Não se trata de julgar as pessoas e travar uma guerra com o espaço virtual. A internet, com todas as suas possibilidades, é sala de aula, com os cursos à distância; local de lazer e diversão, com músicas, séries e publicações, para todos os gostos, e de cultura, com museus e obras de arte, além de livros, ao alcance de um download; substitui os pontos de encontro presenciais, aproximando pessoas que vivem distantes umas das outras ou estão impedidas de se ver, por problemas físicos, como doença que impossibilita a locomoção. Expondo dessa forma, onde está o problema, que risco os chamados gadgets podem trazer ao indivíduo? A questão, como em outras situações, diz respeito ao padrão de comportamento, quando o uso dos aparelhos escapa ao controle e torna a pessoa dependente dos mesmos. Ou seja, quando o problema é não apenas o tempo que se dedica às parafernálias eletrônicas, mas o tipo de interação que se estabelece.
Buscar prazer é saudável e indicado para o bom funcionamento geral do indivíduo, mas o exagero de qualquer coisa desloca a satisfação que poderia ser obtida para o sofrimento de uma necessidade que nunca se satisfaz ou se basta. É preciso intensificar e prolongar o uso da internet para alcançar o prazer e experimentar a antiga euforia, significando que as doses têm que ser aumentadas. Crianças e adolescentes tornam-se reféns dos jogos eletrônicos e das redes sociais, isolando-se da vida real, ao ter a atenção e comunicação limitadas ao computador, e desconsiderando as tarefas diárias, a prática de esportes e os interesses próprios da faixa etária. E até o corpo padece, pois o sedentarismo causa obesidade (e doenças decorrentes), que leva à baixa autoestima e a um maior isolamento. Adultos desconectam-se de relacionamentos presenciais, e indivíduos de todas as idades empobrecem suas hablidades sociais, o que pode ser comprovado por conflitos e ataques grosseiros, cada vez mais frequentes, nas redes sociais. É fato que olhar no olho exige que se reflita mais sobre o que de diz ou faz e muda o foco, pois perde o distanciamento que a internet permite.

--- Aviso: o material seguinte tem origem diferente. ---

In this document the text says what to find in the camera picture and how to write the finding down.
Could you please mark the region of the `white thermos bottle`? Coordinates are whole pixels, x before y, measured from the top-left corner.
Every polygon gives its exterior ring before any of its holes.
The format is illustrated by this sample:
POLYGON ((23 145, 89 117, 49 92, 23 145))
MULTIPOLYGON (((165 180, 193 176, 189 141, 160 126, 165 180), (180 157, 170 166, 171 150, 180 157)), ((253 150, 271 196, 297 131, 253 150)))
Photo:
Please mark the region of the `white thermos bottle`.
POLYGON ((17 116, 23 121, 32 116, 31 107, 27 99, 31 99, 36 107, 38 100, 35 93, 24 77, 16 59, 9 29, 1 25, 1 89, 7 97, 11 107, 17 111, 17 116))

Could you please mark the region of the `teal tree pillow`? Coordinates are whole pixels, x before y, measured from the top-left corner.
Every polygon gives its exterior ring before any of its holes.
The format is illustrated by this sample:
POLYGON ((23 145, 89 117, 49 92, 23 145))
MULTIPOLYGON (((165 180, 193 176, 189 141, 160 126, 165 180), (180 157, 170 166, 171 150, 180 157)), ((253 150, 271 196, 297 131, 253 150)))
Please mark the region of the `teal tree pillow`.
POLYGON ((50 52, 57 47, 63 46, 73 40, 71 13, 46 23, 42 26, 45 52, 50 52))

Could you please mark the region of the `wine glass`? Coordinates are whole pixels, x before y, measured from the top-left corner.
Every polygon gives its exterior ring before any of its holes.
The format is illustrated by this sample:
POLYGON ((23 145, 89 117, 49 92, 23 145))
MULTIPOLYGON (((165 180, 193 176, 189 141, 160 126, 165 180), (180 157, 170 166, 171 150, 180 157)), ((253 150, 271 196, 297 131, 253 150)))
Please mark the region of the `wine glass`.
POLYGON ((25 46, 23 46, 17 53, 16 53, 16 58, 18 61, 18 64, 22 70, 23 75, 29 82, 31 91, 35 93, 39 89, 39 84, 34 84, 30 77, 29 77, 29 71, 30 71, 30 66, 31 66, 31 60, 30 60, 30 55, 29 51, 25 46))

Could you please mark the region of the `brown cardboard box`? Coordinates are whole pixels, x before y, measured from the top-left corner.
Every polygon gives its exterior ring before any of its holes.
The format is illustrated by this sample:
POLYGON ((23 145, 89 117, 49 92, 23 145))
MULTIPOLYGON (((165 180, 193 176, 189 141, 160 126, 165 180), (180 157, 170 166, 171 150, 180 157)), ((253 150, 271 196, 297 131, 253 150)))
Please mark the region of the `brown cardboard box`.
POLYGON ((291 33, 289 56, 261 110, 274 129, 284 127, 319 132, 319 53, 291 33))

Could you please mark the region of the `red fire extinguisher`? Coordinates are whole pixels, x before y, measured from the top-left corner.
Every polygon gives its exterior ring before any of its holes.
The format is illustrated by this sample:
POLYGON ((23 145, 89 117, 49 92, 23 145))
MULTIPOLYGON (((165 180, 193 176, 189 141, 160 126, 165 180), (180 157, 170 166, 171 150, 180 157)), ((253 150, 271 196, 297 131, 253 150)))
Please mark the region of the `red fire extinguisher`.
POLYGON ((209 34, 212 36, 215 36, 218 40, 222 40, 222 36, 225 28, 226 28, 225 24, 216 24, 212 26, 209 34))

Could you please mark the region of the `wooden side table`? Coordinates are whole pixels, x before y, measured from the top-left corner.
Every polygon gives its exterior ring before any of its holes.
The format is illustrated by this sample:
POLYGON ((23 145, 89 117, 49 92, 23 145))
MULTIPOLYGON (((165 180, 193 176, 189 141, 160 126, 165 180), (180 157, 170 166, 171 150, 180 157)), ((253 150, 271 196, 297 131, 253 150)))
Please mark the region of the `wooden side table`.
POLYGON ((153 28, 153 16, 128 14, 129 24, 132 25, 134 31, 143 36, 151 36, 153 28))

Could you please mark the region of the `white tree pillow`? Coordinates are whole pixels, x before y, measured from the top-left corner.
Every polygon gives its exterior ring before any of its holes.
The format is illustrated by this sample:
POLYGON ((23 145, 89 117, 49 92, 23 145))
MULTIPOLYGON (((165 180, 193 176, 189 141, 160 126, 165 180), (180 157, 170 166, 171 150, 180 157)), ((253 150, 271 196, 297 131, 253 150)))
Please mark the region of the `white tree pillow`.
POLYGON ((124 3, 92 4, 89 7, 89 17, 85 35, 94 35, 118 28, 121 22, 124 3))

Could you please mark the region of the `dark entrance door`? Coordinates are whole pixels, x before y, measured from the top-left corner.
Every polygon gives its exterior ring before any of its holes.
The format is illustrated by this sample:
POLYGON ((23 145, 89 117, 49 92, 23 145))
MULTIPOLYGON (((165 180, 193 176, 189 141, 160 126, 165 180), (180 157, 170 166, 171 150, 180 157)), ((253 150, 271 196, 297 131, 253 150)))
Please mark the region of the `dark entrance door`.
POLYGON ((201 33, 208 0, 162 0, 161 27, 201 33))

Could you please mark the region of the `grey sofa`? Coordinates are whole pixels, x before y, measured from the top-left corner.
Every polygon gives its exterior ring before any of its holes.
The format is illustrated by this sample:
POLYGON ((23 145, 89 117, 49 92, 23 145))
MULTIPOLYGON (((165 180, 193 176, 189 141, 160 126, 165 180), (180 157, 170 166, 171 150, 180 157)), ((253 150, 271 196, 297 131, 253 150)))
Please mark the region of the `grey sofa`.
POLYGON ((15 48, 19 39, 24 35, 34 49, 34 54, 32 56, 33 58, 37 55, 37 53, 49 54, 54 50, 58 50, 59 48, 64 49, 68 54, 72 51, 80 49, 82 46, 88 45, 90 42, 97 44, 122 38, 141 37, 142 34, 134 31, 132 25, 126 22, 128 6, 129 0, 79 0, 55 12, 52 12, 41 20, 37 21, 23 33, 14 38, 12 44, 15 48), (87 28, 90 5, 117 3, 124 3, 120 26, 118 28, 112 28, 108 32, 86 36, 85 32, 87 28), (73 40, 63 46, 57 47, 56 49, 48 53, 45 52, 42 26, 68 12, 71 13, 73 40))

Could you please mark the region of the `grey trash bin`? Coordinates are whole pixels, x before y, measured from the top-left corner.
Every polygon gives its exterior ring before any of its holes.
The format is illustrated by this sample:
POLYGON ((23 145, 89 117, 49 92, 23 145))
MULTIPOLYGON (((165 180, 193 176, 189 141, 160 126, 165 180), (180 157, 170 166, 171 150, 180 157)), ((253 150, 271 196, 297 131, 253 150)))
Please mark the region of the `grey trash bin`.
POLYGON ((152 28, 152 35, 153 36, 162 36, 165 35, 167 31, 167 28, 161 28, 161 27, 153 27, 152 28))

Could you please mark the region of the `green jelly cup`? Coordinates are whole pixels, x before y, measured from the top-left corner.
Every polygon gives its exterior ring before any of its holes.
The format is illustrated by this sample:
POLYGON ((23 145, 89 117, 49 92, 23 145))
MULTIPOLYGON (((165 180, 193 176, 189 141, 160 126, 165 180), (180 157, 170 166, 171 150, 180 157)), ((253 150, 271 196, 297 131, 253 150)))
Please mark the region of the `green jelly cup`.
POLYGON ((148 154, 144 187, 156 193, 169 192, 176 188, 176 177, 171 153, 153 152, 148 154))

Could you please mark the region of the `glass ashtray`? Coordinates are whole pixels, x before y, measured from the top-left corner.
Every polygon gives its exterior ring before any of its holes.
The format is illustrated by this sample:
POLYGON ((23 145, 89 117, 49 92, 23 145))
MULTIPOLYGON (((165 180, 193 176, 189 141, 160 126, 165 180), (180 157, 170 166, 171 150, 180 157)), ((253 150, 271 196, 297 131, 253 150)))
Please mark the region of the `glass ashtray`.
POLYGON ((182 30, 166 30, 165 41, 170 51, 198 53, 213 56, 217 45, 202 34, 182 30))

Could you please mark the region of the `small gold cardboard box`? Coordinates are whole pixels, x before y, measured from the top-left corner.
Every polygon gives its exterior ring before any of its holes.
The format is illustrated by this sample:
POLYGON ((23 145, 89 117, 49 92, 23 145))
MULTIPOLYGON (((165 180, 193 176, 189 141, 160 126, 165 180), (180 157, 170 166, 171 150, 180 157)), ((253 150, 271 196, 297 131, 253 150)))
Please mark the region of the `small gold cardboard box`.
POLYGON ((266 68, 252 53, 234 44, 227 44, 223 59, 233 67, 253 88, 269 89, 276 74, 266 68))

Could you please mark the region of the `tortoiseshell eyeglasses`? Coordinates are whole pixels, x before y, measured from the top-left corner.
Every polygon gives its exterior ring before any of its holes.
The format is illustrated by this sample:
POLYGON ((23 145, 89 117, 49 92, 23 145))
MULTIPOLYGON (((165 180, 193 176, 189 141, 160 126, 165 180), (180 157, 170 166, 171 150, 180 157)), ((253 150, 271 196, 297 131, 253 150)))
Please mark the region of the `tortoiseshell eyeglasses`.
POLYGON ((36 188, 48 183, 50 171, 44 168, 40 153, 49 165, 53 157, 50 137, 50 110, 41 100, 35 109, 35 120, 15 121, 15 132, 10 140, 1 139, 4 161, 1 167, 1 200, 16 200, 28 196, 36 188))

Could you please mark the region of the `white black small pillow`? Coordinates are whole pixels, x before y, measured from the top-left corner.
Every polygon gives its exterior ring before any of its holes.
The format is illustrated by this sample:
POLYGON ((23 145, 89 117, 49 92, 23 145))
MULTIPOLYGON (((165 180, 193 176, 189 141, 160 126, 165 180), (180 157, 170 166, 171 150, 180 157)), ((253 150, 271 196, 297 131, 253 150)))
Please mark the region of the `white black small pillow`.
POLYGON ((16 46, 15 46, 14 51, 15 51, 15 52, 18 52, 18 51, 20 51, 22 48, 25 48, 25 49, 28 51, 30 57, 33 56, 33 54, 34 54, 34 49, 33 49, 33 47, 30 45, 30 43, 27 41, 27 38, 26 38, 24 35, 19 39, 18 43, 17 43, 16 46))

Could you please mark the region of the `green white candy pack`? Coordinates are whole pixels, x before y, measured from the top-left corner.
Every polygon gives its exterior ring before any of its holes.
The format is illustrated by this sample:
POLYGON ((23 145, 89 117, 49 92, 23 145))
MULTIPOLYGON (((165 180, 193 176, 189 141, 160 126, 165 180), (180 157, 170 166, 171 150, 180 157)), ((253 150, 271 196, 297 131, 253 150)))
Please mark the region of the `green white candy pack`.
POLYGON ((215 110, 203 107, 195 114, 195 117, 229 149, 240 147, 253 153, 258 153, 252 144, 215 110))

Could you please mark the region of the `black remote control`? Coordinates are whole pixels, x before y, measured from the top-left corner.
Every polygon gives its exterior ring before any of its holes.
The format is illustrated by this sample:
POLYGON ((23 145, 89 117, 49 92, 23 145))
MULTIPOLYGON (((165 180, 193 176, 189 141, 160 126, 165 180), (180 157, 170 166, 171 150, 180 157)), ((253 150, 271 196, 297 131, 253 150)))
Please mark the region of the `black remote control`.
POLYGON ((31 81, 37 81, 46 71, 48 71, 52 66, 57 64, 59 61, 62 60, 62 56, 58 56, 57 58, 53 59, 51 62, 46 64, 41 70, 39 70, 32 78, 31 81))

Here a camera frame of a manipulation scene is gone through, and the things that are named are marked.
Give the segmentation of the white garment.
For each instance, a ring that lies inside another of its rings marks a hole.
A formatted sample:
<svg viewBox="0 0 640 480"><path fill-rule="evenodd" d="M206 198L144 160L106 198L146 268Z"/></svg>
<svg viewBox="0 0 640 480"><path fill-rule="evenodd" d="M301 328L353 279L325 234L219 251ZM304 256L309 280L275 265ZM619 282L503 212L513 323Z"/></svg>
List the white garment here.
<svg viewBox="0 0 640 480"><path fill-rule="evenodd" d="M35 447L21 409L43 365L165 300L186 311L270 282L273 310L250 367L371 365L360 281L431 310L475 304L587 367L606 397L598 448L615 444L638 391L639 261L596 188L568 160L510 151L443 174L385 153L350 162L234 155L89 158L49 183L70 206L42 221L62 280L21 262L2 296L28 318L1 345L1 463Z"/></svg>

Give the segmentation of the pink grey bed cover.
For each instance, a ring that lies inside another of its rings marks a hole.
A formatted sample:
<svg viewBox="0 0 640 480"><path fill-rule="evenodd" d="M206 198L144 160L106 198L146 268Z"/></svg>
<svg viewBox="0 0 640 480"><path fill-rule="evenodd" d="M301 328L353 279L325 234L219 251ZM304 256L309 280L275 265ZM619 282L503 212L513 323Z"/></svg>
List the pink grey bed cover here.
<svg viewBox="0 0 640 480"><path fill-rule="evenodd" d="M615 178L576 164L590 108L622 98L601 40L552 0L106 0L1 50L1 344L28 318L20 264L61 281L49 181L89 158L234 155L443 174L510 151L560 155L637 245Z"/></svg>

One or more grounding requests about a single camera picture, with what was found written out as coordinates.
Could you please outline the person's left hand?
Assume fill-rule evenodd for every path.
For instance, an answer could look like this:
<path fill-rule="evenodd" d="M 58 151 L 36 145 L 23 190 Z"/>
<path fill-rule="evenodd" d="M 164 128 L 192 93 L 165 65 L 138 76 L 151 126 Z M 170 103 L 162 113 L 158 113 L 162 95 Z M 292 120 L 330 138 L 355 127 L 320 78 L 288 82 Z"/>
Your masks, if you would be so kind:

Não se trata de retroceder a uma existência pré-virtual, ignorando os aspectos positivos dessa ferramenta, ou culpar a internet pelos males do mundo. Quase nada é bom ou mal fora de um contexto e sem levar em consideração o que está envolvido. Não são os jogos eletrônicos nem as redes sociais os responsáveis pelas consequências negativas nas vidas de crianças e adultos (alguns deles colocam o emprego e a vida afetiva em risco à medida que mergulham cada vez mais no universo virtual), mas o motivo que torna essa viagem não só necessária, mas essencial. O que se pretende anestesiar, de que emoções ou conflitos se tenciona escapar, de que angústias se planeja afastar? No final, a pergunta é: qual o problema real no âmbito emocional? É preciso refletir sobre as causas, o que leva à necessidade que não chega a ser suprida, de novo e sempre buscada nas teclas e nas telas, nas mensagens e nos vídeos, numa história que parece ser feita, senão de nuvens, de bytes e pixels, em lugar de corpos, risos e, por que não?, suor e lágrimas.